┌────────
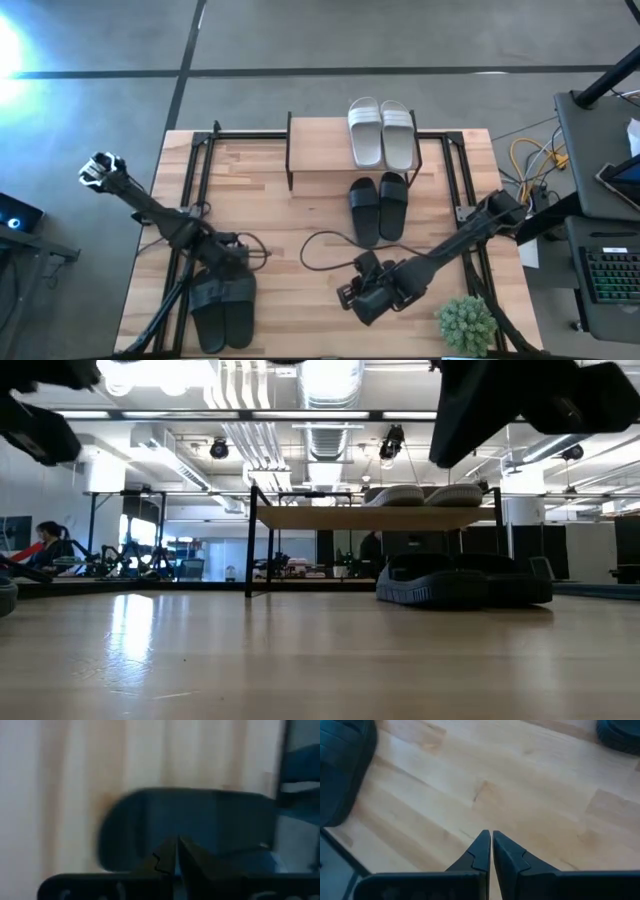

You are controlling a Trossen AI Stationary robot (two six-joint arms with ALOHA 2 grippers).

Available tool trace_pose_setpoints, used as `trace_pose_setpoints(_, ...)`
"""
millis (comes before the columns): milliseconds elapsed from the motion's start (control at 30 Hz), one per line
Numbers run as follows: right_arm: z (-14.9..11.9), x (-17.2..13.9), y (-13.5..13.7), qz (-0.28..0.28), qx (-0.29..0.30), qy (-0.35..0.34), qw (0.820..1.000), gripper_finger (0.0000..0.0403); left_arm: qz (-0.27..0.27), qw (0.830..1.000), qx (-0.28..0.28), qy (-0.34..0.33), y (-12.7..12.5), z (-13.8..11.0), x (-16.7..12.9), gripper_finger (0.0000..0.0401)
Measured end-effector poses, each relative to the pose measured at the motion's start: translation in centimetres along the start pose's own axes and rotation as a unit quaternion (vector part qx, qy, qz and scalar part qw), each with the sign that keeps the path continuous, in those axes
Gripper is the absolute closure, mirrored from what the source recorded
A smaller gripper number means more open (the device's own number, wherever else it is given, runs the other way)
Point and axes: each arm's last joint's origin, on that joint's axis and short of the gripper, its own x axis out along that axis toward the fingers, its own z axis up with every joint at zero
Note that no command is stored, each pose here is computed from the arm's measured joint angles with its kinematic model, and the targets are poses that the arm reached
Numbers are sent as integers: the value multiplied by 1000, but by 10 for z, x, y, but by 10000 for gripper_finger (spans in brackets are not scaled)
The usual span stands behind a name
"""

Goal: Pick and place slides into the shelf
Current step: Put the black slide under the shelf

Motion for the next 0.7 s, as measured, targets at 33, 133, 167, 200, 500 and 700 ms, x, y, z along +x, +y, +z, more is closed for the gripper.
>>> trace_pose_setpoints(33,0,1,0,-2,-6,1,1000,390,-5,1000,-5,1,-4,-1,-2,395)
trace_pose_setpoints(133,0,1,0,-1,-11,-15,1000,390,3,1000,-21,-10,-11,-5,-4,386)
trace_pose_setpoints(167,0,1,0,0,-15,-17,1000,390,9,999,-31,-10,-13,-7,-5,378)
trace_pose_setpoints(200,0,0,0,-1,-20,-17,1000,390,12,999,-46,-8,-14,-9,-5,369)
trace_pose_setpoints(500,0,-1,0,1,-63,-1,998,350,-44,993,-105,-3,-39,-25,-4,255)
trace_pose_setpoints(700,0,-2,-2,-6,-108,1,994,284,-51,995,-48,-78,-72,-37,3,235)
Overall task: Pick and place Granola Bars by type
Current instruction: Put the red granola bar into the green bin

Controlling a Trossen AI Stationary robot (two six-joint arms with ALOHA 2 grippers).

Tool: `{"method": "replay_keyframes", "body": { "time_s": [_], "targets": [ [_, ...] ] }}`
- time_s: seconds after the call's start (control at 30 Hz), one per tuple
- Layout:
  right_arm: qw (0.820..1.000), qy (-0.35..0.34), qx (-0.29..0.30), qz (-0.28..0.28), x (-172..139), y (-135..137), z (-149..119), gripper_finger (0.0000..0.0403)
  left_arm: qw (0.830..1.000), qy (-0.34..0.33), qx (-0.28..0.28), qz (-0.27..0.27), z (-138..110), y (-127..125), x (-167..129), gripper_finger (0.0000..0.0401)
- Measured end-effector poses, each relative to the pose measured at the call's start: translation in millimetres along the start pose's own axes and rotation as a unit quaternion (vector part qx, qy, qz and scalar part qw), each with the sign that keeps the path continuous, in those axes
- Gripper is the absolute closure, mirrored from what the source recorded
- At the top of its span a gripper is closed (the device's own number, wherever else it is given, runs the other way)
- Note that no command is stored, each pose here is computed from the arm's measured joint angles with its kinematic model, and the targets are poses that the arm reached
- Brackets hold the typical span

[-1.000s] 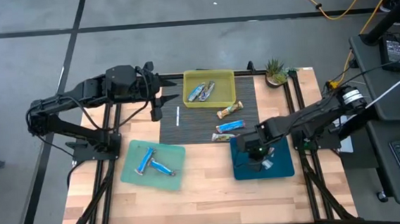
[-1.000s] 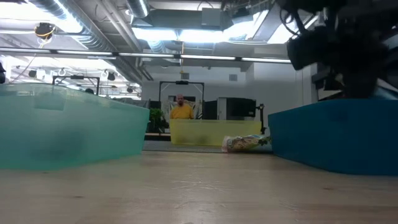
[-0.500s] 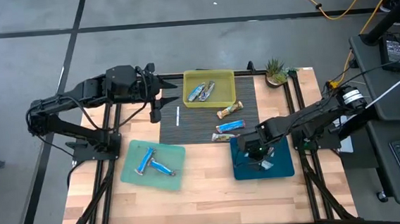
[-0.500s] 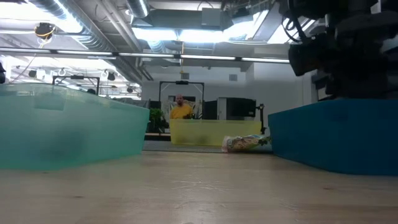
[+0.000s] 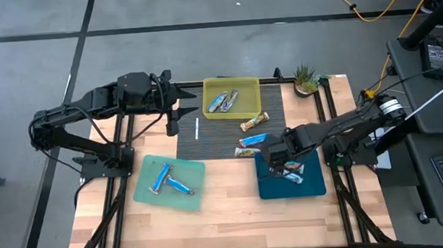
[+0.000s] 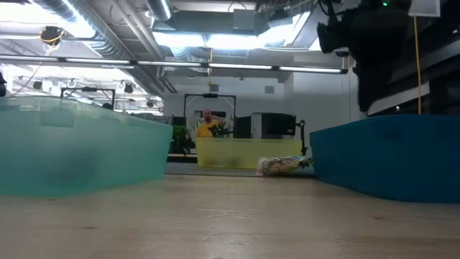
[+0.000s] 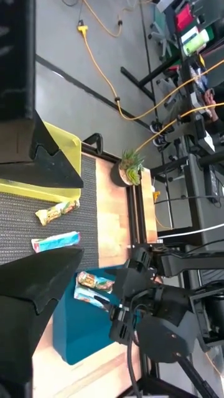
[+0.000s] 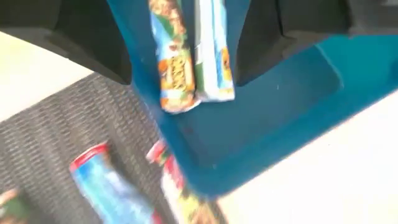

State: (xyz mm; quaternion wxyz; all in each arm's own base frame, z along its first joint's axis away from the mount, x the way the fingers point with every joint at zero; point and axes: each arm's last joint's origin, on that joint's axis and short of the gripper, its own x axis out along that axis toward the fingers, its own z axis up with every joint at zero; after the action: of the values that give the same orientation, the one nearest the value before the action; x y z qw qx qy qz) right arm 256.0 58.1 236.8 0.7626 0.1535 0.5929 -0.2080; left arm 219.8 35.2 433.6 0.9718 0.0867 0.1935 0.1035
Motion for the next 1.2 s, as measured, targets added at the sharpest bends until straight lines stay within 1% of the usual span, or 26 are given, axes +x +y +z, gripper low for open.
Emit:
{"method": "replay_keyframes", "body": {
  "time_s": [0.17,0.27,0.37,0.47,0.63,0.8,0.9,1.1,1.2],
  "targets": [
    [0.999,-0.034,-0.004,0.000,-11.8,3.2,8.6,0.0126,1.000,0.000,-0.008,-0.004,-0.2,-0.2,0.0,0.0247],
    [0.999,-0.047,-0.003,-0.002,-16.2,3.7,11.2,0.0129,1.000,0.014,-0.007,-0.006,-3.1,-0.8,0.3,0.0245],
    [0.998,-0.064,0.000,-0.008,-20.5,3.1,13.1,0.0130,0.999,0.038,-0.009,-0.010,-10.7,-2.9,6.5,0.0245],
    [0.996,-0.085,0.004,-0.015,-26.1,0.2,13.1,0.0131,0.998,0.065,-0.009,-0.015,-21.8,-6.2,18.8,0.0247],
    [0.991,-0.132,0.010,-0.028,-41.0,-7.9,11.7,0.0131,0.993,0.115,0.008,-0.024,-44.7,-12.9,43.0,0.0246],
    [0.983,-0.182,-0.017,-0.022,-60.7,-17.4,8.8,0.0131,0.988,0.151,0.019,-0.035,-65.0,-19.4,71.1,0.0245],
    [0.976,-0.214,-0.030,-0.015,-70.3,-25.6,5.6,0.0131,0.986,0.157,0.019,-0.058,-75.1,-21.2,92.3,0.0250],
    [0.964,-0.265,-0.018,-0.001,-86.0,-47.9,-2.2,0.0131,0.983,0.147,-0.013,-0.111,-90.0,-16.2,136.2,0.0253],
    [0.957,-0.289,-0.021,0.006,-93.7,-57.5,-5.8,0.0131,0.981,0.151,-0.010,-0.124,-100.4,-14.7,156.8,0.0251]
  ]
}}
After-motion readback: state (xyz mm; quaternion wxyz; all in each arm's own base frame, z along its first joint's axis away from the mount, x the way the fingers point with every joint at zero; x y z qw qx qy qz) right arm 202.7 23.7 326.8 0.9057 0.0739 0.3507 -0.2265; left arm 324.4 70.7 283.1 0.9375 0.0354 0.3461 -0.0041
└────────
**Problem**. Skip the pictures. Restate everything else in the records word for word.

**Answer for the task**.
You are controlling a Trossen AI Stationary robot (two six-joint arms with ALOHA 2 grippers).

Available tool trace_pose_setpoints, used as `trace_pose_setpoints(_, ...)`
"""
millis (comes before the columns): milliseconds elapsed from the motion's start (control at 30 Hz), one per line
Numbers run as follows: right_arm: z (-14.9..11.9), x (-17.2..13.9), y (-13.5..13.7), qz (-0.28..0.28), qx (-0.29..0.30), qy (-0.35..0.34), qw (0.820..1.000), gripper_finger (0.0000..0.0403); left_arm: qz (-0.27..0.27), qw (0.830..1.000), qx (-0.28..0.28), qy (-0.34..0.33), y (-12.7..12.5), z (-13.8..11.0), x (-16.7..12.9), gripper_finger (0.0000..0.0401)
Measured end-effector poses, each relative to the pose measured at the motion's start: translation in centimetres along the start pose's own axes and rotation as a unit quaternion (vector part qx, qy, qz and scalar part qw), each with the sign that keeps the path continuous, in those axes
Gripper is the absolute closure, mirrored from what the source recorded
A smaller gripper number means more open (the device's own number, wherever else it is given, runs the other way)
Point and axes: each arm's last joint's origin, on that joint's axis and short of the gripper, its own x axis out along that axis toward the fingers, its own z axis up with every joint at zero
Note that no command is stored, each pose here is computed from the arm's measured joint angles with its kinematic model, and the targets are poses that the arm reached
Numbers are sent as integers: the value multiplied by 1000, but by 10 for z, x, y, but by 10000 for gripper_finger (spans in brackets are not scaled)
The usual span stands behind a name
"""

Goal: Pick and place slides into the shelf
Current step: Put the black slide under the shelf

Motion for the next 0.7 s, as measured, targets at 33, 133, 167, 200, 500 and 700 ms, x, y, z along +x, +y, +z, more is closed for the gripper.
>>> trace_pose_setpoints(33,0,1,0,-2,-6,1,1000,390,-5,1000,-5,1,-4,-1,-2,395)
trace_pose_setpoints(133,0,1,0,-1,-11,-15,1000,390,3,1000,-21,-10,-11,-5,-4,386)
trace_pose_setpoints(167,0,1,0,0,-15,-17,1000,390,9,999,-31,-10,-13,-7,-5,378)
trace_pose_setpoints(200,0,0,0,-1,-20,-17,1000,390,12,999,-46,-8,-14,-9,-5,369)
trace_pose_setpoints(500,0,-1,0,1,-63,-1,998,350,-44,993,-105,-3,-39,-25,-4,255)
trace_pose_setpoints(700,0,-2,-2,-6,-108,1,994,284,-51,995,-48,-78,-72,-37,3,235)
Overall task: Pick and place Granola Bars by type
Current instruction: Put the red granola bar into the green bin

Controlling a Trossen AI Stationary robot (two six-joint arms with ALOHA 2 grippers).

Tool: `{"method": "replay_keyframes", "body": { "time_s": [_], "targets": [ [_, ...] ] }}`
- time_s: seconds after the call's start (control at 30 Hz), one per tuple
- Layout:
  right_arm: qw (0.820..1.000), qy (-0.35..0.34), qx (-0.29..0.30), qz (-0.28..0.28), x (-172..139), y (-135..137), z (-149..119), gripper_finger (0.0000..0.0403)
  left_arm: qw (0.830..1.000), qy (-0.34..0.33), qx (-0.28..0.28), qz (-0.27..0.27), z (-138..110), y (-127..125), x (-167..129), gripper_finger (0.0000..0.0401)
- Measured end-effector poses, each relative to the pose measured at the call's start: translation in millimetres along the start pose's own axes and rotation as a unit quaternion (vector part qx, qy, qz and scalar part qw), each with the sign that keeps the path continuous, in those axes
- Gripper is the absolute closure, mirrored from what the source recorded
- At the top of its span a gripper is closed (the device's own number, wherever else it is given, runs the other way)
- Note that no command is stored, each pose here is computed from the arm's measured joint angles with its kinematic model, and the targets are poses that the arm reached
- Brackets hold the typical span

[-1.000s] 
[-1.000s] 
[-0.500s] 
[-0.500s] 
[+0.000s] 
[+0.000s] 
[+0.000s] 
[+0.000s] 

State: (xyz mm; quaternion wxyz; all in each arm's own base frame, z along its first joint's axis away from the mount, x the way the fingers point with every joint at zero; point and axes: each arm's last joint's origin, on that joint's axis and short of the gripper, its own x axis out along that axis toward the fingers, its own z axis up with every joint at zero; after the action: of the values that give the same orientation, the one nearest the value before the action; x y z qw qx qy qz) right arm 256.0 58.1 236.8 0.7626 0.1535 0.5929 -0.2080; left arm 219.8 35.2 433.6 0.9718 0.0867 0.1935 0.1035
Motion for the next 1.2 s, as measured, targets added at the sharpest bends until straight lines stay within 1% of the usual span, or 26 are given, axes +x +y +z, gripper low for open.
Emit:
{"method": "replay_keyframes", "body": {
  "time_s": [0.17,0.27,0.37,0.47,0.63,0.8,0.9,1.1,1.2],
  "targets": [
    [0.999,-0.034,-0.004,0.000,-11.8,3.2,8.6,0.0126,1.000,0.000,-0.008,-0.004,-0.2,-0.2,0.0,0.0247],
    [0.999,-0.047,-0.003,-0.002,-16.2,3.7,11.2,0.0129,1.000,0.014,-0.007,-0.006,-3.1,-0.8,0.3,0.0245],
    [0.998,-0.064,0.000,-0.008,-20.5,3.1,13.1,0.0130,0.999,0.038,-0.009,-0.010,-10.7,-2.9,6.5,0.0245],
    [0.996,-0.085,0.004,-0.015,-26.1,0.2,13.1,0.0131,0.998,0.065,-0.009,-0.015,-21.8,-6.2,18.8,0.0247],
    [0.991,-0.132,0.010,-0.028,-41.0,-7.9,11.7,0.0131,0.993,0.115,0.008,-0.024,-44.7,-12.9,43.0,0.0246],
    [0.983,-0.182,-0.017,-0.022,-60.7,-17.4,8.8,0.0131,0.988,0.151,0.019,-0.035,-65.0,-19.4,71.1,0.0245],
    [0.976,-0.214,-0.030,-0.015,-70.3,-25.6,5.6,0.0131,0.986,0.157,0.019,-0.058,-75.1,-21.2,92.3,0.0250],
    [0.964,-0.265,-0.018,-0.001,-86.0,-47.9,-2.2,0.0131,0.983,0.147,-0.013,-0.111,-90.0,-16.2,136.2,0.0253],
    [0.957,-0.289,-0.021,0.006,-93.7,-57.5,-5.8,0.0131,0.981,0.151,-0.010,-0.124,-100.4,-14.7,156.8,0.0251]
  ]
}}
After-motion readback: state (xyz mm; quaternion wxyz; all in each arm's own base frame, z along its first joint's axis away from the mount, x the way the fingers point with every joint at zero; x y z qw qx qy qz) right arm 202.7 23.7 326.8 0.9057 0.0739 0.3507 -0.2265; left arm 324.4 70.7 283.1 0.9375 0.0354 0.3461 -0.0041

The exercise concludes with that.